Específicamente para triatlón es un lugar muy recomendable: Tenemos un clima que nos permite salir al exterior 365 días al año, aunque el calor es exagerado en varios meses del año, llegando a los 35-37 grados con 80s y 90s % de humedad. No tenemos nada de montaña, ni repechos, pero aquí siempre hay viento y eso curte, te lo aseguro. Es fácil hacer una salida de bici de 120-150 kilómetros donde no has dejado de dar pedales ni un metros. Tenemos zonas para rodar con relativa seguridad, como es la zona de Homestead o de Key Biscayne, con buenos carriles bici o con baja frecuencia de coches.

Para correr es un autentico paraíso, sobre todo por las vistas y recorridos que puedes hacer. Por lo que respecta a la nadada, además de las piscinas publicas, siempre puedes ir a nadar al mar, aunque eso no va mucho conmigo, me niego a ir! Cada pocos días aparecen noticias e imágenes de tiburones en la zona de Miami Beach, de vez en cuando cocodrilos en la playa de Key Biscayne y hasta sacaron una serpiente piton de la bahía de Miami el pasado mes de septiembre, justo delante de mi casa!

¿ En cuanto a sponsor como GE destacado e n USA cómo vas ?

Pues no sé si te va a sorprender mi respuesta o no pero… en estos últimos 3 años, donde los resultados han acompañado, no me han regalado ni un gel.
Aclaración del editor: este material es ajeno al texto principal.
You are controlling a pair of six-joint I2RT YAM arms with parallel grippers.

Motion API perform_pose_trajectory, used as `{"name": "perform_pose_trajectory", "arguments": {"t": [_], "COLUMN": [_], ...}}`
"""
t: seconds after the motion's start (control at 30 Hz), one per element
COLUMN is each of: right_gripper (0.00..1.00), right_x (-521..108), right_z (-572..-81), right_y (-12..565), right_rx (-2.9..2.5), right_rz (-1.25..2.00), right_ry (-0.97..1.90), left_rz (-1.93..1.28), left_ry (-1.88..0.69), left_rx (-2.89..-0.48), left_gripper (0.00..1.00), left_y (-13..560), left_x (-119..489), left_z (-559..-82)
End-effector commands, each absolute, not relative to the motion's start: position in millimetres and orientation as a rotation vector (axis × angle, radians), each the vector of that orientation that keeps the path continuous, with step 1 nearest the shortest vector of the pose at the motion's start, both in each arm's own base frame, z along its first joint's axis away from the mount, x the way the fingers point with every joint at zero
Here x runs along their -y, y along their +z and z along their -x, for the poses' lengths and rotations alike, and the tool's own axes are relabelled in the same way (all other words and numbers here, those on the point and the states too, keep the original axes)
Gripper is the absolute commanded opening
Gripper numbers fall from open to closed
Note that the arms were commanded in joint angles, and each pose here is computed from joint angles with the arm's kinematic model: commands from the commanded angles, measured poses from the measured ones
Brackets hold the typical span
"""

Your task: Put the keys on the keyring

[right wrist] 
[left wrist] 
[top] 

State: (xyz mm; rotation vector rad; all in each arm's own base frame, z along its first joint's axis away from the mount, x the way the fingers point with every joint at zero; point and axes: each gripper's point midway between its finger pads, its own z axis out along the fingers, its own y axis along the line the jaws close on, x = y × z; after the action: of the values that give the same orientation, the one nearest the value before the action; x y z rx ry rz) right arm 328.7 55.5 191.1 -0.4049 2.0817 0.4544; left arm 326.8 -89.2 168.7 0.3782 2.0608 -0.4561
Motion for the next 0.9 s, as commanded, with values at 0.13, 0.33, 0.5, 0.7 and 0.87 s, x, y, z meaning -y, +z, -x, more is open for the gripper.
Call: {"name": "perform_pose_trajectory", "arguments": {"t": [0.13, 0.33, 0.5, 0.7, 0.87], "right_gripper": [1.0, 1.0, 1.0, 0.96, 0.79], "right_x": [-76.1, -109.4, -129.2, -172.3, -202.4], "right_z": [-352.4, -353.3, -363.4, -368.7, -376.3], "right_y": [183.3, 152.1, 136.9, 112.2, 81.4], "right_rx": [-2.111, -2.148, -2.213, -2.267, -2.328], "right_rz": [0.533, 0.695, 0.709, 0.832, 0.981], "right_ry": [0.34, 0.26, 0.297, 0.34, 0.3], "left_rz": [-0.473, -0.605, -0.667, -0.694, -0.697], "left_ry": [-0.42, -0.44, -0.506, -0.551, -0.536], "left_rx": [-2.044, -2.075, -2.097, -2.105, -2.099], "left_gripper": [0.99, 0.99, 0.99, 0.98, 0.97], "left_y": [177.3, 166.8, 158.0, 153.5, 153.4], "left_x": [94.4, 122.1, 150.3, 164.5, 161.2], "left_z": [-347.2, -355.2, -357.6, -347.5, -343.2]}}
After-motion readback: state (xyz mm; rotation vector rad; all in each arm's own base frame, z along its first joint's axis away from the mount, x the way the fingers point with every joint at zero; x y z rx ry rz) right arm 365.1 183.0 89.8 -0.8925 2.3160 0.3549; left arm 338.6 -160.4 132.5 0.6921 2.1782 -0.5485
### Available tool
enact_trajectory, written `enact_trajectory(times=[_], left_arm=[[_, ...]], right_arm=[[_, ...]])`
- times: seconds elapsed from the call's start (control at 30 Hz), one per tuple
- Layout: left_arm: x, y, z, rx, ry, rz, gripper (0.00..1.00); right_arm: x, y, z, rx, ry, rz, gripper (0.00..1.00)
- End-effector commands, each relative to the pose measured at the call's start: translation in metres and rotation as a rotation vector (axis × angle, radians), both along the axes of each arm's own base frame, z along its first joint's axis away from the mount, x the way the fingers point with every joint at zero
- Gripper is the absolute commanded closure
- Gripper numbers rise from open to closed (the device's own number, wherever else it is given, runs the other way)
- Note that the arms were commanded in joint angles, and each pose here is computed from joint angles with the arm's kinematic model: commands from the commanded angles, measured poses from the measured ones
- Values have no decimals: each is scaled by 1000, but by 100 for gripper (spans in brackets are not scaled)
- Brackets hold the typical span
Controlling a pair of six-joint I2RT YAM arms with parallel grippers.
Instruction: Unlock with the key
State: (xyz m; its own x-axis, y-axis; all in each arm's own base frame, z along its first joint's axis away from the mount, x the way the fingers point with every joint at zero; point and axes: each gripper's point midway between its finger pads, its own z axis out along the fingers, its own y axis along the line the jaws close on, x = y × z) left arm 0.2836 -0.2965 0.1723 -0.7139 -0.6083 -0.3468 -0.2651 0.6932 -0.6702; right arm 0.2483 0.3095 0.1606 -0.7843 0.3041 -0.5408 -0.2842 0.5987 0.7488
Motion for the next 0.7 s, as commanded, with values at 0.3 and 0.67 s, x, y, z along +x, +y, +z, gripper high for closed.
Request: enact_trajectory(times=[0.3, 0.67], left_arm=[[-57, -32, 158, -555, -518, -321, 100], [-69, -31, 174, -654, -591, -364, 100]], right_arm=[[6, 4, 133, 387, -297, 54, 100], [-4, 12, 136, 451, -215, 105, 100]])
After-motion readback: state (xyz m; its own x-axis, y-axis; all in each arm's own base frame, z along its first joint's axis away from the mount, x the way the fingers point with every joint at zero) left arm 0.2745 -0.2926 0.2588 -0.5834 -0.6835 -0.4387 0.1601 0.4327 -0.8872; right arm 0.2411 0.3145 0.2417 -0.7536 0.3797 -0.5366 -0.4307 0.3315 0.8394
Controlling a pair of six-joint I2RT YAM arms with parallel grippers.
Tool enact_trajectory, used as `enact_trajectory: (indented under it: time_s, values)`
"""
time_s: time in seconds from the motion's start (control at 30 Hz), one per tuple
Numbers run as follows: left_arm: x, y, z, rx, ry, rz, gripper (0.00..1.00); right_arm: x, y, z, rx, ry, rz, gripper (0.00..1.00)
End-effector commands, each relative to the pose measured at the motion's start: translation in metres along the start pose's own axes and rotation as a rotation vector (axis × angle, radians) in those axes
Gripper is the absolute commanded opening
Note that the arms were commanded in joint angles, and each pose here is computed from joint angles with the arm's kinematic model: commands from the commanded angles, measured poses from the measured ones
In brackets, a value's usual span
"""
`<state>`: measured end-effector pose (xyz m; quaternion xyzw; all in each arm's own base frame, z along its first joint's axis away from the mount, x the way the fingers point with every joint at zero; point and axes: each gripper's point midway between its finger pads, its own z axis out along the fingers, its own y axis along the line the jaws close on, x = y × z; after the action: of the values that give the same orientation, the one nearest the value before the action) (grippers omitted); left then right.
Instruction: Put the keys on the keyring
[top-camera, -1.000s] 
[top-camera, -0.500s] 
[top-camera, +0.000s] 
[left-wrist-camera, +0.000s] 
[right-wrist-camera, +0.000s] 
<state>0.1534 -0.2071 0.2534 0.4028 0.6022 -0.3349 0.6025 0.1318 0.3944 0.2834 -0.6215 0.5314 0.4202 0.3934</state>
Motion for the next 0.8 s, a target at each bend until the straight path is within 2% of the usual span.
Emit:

No he tenido el patrocinio de ninguna marca. Supongo que el hecho de no salir a buscar habrá influido en algo.

Afortunadamente esto ha cambiado recientemente y la gente de la tienda de bicicletas Peloton Key Biscayne ha empezado a apoyarme. Para 2020, me van a ceder una fantástica BMC Timemachine además de ropa y material. Oye, y si sabes de alguien más tú me avisas, eh! 😉

¿ La comida, allí supongo que carne barata y vegetal caro… que dieta sigues ?

Así es, la comida basura es barata y la comida de verdad es cara.

Sin embargo, dejando de lado el tema precio, en las grandes y medianas ciudades hay grandes supermercados orientados a lo biológico (aquí lo llaman orgánico) y encuentras comida de verdad, o al menos eso nos venden. También, concretamente en Miami, todas las semanas hay varios mercados de los granjeros de la zona y puedes comprar todas frutas, verduras y granos que quieras a un precio más que razonable. Realmente, en Estados Unidos, se puede comer de manera muy saludable aunque puede ser cierto que toque rascarse el bolsillo más que en otro países.

En mi caso, me gusta decir que no sigo una dieta y que sigo unos hábitos alimenticios saludables: la base de mi alimentación son las frutas y las verduras, las acompaño con cereal y granos, bastante legumbre y tubérculos, huevos y lácteos siempre bajos en grasa y algo de pescado. No acostumbro a comer carne, prácticamente la he eliminado. Nada de alcohol, refrescos, azucares añadidos, bollería, salsas… en definitiva, ningún alimento procesado. Ademas, no tomo ningún tipo de suplemento exceptuando aquellos necesarios por cuestiones logísticas, como son los geles en las carreras o las barras (las menos procesadas posibles) en los largos entrenamientos de bici.

Un punto muy importante en mi alimentación es, además de los alimentos que ingiero, cuando los ingiero y el modo de hacerlo. Algo que sin duda ha influido positivamente en mi rendimiento de este año. Todo ello gracias a haber empezado a trabajar con Daniel Escaño (basado en Madrid), un genio en esto de la nutrición deportiva, y quien me ha dado todas las herramientas necesarias para yo mismo incorporar a mi rutina los hábitos que mejor se adaptan a mis necesidades.